[EXERCISE REQUIREMENTS] Beginning with the line that holds "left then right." in the data below, give again every line through the one that holds "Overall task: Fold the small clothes", exactly as written.

[EXTRACTED MATERIAL]
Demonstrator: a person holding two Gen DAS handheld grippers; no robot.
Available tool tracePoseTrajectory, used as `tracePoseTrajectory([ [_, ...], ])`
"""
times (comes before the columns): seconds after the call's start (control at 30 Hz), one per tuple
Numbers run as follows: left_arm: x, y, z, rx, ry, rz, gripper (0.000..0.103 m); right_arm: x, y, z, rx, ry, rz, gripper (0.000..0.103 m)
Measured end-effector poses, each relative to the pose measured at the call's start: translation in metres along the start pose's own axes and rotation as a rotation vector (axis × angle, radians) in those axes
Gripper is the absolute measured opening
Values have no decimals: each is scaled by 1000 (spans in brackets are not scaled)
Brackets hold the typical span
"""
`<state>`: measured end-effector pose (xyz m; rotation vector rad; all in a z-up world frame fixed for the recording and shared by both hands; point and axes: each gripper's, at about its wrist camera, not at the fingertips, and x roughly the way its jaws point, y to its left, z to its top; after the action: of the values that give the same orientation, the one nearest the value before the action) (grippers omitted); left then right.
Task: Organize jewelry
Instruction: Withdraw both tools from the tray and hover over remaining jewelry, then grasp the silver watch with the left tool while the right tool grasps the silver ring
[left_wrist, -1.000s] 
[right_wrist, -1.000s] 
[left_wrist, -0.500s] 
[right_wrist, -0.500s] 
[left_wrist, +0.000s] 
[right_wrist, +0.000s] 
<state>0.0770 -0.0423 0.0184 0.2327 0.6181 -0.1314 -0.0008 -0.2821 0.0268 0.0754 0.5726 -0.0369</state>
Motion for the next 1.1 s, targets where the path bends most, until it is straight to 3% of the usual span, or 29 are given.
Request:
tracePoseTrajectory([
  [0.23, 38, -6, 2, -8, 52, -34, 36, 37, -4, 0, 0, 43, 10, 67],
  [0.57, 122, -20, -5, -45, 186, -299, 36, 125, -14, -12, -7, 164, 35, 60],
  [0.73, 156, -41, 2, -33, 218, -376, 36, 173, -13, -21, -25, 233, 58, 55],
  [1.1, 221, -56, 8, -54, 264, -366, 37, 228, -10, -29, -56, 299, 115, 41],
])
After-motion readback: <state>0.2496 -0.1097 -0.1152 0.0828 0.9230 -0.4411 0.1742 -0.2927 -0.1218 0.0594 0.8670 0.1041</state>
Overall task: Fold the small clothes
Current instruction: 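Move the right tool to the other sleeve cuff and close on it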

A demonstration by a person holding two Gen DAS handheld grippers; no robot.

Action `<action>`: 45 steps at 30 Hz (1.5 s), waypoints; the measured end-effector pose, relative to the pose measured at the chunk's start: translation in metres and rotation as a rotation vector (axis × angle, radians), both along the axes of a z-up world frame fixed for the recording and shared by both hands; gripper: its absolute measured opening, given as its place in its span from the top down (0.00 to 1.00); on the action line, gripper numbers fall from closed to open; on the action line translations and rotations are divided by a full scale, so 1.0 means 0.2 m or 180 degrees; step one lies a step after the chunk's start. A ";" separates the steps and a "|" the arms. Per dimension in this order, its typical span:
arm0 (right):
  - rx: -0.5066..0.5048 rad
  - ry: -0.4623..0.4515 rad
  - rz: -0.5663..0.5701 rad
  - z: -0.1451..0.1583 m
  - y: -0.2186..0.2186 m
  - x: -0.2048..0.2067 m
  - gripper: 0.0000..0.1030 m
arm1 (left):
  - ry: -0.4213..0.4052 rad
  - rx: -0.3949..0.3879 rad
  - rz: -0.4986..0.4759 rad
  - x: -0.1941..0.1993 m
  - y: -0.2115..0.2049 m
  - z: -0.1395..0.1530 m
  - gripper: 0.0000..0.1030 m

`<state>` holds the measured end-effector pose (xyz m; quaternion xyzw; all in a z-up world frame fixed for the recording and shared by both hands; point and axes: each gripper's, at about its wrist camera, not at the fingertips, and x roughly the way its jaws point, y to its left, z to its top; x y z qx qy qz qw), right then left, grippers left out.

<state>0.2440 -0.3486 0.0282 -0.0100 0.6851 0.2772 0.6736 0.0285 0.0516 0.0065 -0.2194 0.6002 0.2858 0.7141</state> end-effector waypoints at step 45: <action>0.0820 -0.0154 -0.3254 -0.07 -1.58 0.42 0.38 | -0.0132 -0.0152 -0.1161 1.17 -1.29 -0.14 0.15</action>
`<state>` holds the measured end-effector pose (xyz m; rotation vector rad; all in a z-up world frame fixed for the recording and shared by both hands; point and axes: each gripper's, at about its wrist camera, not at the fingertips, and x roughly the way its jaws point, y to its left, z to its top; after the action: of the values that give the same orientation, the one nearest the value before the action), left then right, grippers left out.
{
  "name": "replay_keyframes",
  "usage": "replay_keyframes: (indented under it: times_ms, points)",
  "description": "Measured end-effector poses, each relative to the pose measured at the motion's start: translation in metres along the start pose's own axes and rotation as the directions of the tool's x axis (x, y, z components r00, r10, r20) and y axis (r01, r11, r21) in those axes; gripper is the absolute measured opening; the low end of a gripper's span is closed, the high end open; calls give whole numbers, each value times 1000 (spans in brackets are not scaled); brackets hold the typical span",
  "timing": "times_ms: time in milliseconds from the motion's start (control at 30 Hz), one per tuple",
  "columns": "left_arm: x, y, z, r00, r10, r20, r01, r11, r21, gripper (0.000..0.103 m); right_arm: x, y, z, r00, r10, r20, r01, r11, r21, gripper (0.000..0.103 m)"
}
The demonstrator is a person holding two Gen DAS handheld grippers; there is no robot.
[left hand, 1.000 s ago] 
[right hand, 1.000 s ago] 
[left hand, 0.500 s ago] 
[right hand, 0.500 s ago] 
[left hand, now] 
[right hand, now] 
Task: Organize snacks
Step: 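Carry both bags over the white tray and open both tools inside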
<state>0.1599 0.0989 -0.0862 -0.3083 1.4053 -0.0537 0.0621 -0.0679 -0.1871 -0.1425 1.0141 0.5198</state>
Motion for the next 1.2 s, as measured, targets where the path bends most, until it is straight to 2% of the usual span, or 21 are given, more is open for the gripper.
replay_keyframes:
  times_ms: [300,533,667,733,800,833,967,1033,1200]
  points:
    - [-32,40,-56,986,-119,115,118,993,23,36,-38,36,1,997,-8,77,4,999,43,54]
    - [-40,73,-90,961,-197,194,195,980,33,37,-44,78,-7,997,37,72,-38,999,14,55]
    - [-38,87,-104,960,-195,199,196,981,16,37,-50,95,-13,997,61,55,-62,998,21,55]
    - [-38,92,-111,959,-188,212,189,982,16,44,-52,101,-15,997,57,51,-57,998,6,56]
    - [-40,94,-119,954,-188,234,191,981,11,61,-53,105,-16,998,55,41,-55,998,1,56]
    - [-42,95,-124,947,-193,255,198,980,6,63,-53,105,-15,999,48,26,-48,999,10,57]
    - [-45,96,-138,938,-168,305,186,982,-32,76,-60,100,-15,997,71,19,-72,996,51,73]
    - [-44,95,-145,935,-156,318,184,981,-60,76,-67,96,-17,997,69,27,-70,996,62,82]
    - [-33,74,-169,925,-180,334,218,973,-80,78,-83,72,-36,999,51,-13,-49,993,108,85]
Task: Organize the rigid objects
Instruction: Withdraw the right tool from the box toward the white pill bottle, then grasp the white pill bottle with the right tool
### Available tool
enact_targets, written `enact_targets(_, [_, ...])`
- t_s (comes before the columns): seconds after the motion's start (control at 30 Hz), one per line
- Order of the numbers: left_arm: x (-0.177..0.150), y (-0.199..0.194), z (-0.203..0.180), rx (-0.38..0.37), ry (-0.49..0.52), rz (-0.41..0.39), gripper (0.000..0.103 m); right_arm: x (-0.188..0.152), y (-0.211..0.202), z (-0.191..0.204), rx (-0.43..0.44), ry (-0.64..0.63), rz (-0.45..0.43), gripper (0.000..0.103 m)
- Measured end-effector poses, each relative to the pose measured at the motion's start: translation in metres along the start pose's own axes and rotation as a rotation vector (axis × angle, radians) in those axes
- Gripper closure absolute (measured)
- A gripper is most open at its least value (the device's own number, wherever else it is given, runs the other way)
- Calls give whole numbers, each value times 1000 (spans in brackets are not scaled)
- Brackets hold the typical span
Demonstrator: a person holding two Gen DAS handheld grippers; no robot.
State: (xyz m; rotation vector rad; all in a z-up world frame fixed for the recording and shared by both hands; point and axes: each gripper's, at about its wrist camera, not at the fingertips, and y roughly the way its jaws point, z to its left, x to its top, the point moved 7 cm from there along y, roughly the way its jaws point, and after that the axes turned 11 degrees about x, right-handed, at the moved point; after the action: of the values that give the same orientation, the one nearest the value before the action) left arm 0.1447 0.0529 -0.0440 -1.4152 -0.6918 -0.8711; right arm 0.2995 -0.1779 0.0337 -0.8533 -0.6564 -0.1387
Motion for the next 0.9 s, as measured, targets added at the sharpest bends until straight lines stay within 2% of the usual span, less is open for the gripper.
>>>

[ANSWER SPACE]
`<state>`: measured end-effector pose (xyz m; rotation vector rad; all in a z-up world frame fixed for the recording and shared by both hands; point and axes: each gripper's, at about its wrist camera, not at the fingertips, and x roughly the way its jaws point, y to its left, z to its top; after the action: of the values that give the same orientation, the one nearest the value before the action) (grippers omitted); left then right.
Task: Organize jewelry
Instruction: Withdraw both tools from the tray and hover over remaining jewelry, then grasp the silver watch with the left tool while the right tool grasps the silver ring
[left_wrist, -1.000s] 
[right_wrist, -1.000s] 
[left_wrist, -0.500s] 
[right_wrist, -0.500s] 
[left_wrist, +0.000s] 
[right_wrist, +0.000s] 
<state>0.0770 -0.0423 0.0184 0.2327 0.6181 -0.1314 -0.0008 -0.2821 0.0268 0.0754 0.5726 -0.0369</state>
Motion for the next 1.1 s, targets where the path bends most, until it is straight to 3% of the usual span, or 29 are given.
Request:
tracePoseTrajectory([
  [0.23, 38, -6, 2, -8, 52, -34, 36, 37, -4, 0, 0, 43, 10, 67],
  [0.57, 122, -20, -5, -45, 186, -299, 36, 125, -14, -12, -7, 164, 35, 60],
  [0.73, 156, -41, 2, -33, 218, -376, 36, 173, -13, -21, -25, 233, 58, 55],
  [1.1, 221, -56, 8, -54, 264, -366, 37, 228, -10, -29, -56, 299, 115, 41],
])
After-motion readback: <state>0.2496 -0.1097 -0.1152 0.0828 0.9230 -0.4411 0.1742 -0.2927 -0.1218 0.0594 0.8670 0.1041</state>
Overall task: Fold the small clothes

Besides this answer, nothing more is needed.